Why we trust our institutions less | Josie Pagani

JOSIE PAGANI

STRAIGHT AND TRUE

Why we trust our institutions less

With the counter-offensive beginning, it's been a good week for Ukraine. Or, as RNZ would say, it’s been a bad week for Ukraine.

Trust has declined at the same time the government has looked increasingly feckless to voters.

You can tell the way people vote by the way they discuss Michael Wood's shareholding. Labour voters insist no-one cares. If they're right, that tells us how far trust has slipped when no-one blinks at a Transport Minister owning shares in an airport.

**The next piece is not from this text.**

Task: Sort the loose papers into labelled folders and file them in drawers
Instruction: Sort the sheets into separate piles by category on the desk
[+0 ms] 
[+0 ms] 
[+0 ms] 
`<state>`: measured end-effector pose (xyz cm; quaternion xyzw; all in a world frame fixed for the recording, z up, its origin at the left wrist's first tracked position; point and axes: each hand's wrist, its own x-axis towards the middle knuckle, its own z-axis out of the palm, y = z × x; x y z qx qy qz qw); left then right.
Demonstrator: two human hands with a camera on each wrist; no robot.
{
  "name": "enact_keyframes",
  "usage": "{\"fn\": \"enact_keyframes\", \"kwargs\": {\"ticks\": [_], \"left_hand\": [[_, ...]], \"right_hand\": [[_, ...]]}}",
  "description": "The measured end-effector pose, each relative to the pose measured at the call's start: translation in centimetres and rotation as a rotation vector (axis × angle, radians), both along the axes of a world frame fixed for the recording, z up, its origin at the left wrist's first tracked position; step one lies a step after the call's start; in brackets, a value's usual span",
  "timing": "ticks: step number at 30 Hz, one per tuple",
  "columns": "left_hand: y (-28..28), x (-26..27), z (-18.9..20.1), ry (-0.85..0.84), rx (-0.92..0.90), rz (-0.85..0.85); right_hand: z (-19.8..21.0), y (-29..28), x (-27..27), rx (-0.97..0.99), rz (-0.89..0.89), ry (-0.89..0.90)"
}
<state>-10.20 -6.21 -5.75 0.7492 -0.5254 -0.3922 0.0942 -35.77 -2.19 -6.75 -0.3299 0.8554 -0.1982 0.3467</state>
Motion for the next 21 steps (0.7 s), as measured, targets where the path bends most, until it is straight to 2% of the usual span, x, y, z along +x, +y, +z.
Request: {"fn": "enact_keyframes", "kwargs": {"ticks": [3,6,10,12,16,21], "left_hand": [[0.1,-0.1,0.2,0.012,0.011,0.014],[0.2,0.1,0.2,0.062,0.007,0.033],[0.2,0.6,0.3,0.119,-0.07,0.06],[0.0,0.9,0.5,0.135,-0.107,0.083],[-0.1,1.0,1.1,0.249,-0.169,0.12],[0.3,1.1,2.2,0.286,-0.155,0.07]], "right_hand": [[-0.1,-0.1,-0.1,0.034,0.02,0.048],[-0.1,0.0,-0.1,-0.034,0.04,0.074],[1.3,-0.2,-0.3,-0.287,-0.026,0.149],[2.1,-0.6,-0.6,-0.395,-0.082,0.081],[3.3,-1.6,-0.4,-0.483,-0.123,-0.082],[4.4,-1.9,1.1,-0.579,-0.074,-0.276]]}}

Why does this government stumble so often? One reason is that even asking the question is treachery. If you suppress the contest of ideas, you don't get to find out until it's too late where your plans are weak or your opponent has a point. Labour found in the 1980s and 90s that disunity can be devastating, so it never learned the converse: debate can make you stronger, not weaker.

Politics is about how you make people feel, Jacinda Ardern said. How do you constructively disagree with someone's feelings? When you see issues as symbols not substance you end up asking how you feel about promising zero carbon emissions rather than asking whether these policies are likely to achieve it. Only a ‘bad person’ would disagree.

I was on a panel last week with Gluckman and the deputy editor of the Economist newspaper, Ed Carr. Ed thinks journalists should do more reporting if they want to renew trust in media. Get out of the office and talk to people. Real stories reflect our messy, ambiguous reality.

He's right.

Josie's Stuff column is here.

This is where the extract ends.